A Free Methodist congregation in Louisiana has nearly quadrupled in size after establishing the Blessing Boutique last year to show love to people and help meet their material needs.
Martha’s Chapel is a country church near Deville, Louisiana (population 1,007). Along with a small population from which to draw people, the church’s location poses a challenge to growth.
“The church is in a hidden area back in the country where a lot of people don’t just pass in front of it,” Pastor Gladys Miller said. “Our challenge is getting people to come to the church, because nobody is going to pass by here and say, ‘Oh, ther5e’s a Methodist church. I think I’ll stop.’”
Before arriving at Martha’s Chapel a year and a half ago, Miller was a retired United Methodist pastor but still preaching almost every Sunday for different pastors who were away from their pulpits, but she was not pastoring one congregation. Then she was asked to fill the vacant pulpit at Martha’s Chapel — an hour’s drive from her home — for a couple of Sundays. She soon heard from then-Superintendent Darrel Riley: “The people at Martha’s Chapel love your preaching and want you as pastor.”

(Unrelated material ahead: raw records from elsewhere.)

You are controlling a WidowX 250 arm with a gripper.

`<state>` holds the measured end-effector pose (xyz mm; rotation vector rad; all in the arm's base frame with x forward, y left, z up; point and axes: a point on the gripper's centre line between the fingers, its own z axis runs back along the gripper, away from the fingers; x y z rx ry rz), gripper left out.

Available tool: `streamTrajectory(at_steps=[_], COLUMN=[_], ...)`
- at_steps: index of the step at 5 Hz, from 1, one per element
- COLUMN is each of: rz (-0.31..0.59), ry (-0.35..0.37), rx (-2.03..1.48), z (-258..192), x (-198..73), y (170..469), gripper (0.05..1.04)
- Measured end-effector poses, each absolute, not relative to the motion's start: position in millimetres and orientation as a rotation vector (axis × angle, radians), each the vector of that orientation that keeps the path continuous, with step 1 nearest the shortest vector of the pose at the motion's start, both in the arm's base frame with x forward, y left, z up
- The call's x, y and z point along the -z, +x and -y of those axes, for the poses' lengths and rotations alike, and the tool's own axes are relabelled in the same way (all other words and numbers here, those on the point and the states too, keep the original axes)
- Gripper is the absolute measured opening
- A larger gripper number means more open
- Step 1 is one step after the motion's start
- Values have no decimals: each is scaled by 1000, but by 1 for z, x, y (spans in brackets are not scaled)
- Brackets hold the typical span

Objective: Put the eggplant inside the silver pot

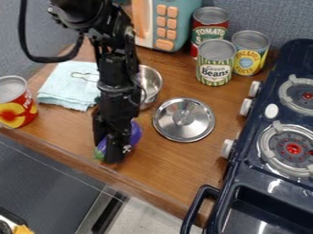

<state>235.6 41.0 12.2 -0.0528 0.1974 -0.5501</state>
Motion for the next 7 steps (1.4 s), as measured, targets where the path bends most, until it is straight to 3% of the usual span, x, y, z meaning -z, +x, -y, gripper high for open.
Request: streamTrajectory(at_steps=[1, 2, 3, 5, 7], rz=[-67, 53, 81, 74, 110], ry=[-20, 88, 118, 233, 285], rx=[452, 232, 75, -129, -266], z=[-44, -48, -54, -61, -75], x=[-38, -60, -72, -62, -64], y=[251, 275, 308, 364, 378], gripper=[699, 699, 699, 699, 699])
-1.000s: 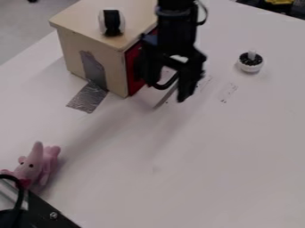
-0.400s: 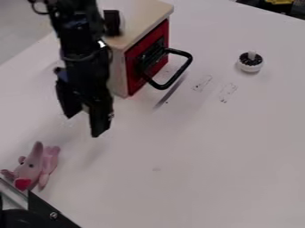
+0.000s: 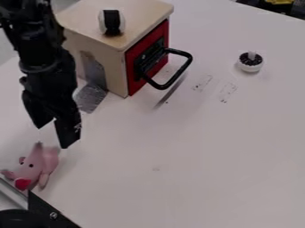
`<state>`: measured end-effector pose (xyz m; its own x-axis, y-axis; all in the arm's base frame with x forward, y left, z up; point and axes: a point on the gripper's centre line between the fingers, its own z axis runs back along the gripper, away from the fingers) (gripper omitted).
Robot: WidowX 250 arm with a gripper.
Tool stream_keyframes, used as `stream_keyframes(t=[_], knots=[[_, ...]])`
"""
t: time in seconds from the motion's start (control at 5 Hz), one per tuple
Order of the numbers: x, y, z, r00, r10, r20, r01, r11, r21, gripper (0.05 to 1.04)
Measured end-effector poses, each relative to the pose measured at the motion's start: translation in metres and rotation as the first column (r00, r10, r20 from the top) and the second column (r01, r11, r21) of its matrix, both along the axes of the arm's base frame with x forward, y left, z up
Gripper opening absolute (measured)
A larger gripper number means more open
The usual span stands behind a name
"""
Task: Move the pink toy in front of the drawer
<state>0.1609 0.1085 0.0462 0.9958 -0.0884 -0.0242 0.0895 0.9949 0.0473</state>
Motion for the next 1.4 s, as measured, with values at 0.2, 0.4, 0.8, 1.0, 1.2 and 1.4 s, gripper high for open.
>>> stream_keyframes(t=[0.2,0.4,0.8,1.0,1.2,1.4], knots=[[-0.011,0.009,-0.005,1.0,0.023,-0.01,-0.023,0.999,0.024,1.0],[-0.018,0.017,-0.024,0.994,0.071,-0.078,-0.069,0.997,0.026,1.0],[-0.022,0.019,-0.047,0.983,0.087,-0.162,-0.082,0.996,0.042,0.666],[-0.023,0.013,-0.046,0.986,0.087,-0.145,-0.083,0.996,0.028,0.393],[-0.025,0.009,-0.044,0.988,0.077,-0.135,-0.076,0.997,0.015,0.226],[-0.013,-0.008,-0.021,0.994,0.077,-0.075,-0.077,0.997,-0.003,0.171]])
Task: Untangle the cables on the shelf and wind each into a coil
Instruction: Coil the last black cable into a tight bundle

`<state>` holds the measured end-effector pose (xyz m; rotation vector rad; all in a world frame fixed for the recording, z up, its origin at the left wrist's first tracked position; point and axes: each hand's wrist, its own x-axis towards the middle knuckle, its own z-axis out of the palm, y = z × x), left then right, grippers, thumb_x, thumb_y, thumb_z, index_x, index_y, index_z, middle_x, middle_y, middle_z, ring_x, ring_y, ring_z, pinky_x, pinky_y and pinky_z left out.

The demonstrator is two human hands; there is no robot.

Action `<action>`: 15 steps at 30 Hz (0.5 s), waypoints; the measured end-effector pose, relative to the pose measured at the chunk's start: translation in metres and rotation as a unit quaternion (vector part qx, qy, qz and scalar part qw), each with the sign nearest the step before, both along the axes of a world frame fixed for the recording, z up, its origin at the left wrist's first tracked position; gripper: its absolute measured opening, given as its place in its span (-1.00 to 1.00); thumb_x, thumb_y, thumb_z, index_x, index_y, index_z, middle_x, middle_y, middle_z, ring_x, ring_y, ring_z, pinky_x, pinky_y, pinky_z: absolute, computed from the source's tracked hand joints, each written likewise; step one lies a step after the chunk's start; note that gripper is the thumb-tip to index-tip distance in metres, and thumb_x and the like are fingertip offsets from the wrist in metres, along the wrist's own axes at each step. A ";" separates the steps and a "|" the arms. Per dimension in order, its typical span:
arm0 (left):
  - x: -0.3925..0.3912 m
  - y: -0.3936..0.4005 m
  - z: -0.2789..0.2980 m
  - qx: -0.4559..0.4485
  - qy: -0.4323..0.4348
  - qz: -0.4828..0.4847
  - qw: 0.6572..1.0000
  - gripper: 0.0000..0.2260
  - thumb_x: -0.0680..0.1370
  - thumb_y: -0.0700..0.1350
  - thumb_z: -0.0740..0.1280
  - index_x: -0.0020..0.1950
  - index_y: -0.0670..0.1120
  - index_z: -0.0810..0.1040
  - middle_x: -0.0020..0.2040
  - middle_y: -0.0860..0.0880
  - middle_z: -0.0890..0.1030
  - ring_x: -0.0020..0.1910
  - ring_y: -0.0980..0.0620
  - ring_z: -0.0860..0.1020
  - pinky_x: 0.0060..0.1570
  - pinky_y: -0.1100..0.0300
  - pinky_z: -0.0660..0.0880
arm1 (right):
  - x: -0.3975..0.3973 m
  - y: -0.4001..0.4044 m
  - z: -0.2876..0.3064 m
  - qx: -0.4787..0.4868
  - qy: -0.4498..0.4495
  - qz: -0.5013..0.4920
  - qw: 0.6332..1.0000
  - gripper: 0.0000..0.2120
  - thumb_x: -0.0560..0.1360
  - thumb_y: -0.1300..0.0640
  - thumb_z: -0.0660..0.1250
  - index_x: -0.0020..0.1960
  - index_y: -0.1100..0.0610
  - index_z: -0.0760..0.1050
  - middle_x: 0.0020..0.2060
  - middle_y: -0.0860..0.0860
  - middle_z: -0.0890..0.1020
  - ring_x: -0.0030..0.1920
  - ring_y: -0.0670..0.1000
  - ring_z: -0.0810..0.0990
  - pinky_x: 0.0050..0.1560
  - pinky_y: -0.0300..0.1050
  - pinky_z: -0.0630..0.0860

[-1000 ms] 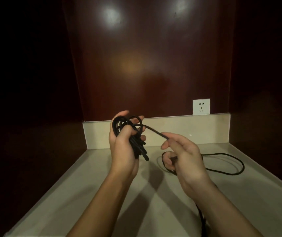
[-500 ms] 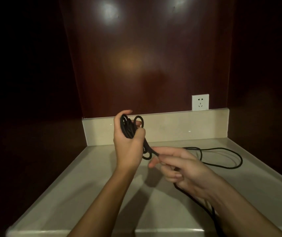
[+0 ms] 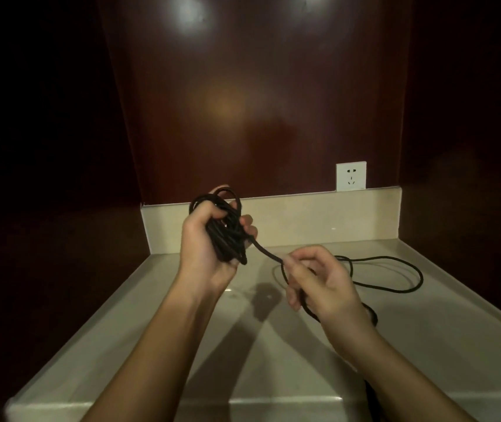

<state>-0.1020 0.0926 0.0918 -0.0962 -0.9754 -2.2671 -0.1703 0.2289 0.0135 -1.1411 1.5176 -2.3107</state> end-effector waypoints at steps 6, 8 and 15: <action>-0.007 -0.003 -0.002 -0.122 0.060 0.233 0.963 -0.65 0.37 -0.29 0.22 0.14 -0.11 0.46 -0.18 -0.02 0.52 -0.33 0.02 0.45 -0.38 0.17 0.43 | 0.008 -0.004 -0.012 -0.018 0.063 -0.109 0.992 -0.81 0.53 0.20 0.39 0.10 0.05 0.48 -0.34 0.17 0.47 -0.34 0.07 0.44 -0.31 -0.15 0.42; -0.007 0.000 -0.002 -0.172 0.075 0.269 0.945 -0.66 0.38 -0.29 0.23 0.14 -0.07 0.46 -0.16 -0.02 0.52 -0.31 0.00 0.44 -0.35 0.16 0.42 | 0.003 -0.002 -0.014 0.008 0.174 -0.200 0.964 -0.85 0.56 0.17 0.38 0.06 -0.01 0.46 -0.31 0.08 0.53 -0.31 0.05 0.52 -0.28 -0.11 0.48; -0.006 0.010 -0.003 -0.273 0.081 0.295 0.912 -0.61 0.37 -0.29 0.26 0.18 -0.07 0.43 -0.07 -0.09 0.50 -0.21 -0.12 0.42 -0.24 0.02 0.39 | -0.023 0.009 -0.003 0.300 0.411 -0.370 0.777 -0.81 0.58 0.27 0.22 0.13 0.04 0.40 -0.05 0.04 0.59 -0.20 0.17 0.56 -0.21 0.07 0.52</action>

When Miller became the pastor at Martha’s Chapel, the church had nine people attending. Now a typical service has attendance in the “high 30s/low 40s,” Miller said, and a recent homecoming service drew 82 people. The congregation has switched from discussion of possible closure to consideration of how to handle rapid growth.
“I get emotional a little bit when I think about how God is moving. People are coming in, and that’s what we want,” Miller said. “It’s not just the numbers in the church. It’s the number of souls that we can win for the Lord.”
One of the reasons for the growth is the Blessing Boutique, which is held once a month — typically on the second Saturday.
Miller learned of the concept from Sunrise Church, an independent church near her home. With Sunrise’s blessing, she presented the idea for a boutique at Martha’s Chapel to her receptive congregation that began hosting the Blessing Boutique last March. Miller printed a banner that said, “Shop free at the Blessing Boutique at Martha’s Chapel,” and word began to spread in the surrounding area.
“I had no idea when we started it that it would blossom as much as it has,” Miller said. “I was amazed at the amount of donations we had — that people were bringing quality items.”
Martha’s Chapel started the boutique in a small portable building but soon expanded it into part of the church’s parsonage.
The Blessing Boutique has caused the hidden church to become well-known in the area.
“We started doing this, and now they’re coming far and wide to see the church,” Miller said.
After visiting the boutique, some people take an interest in what the church has to offer spiritually.
“Slowly but surely, these people are beginning to come to church,” Miller said. “We will be taking in four new members that have come just because of the Blessing Boutique.”
Martha’s Chapel previously had no children attending, but the boutique has helped change that.
“It’s the best outreach I have ever done to bring people into the church,” Miller said. “We don’t have to beg them to come or anything like that.”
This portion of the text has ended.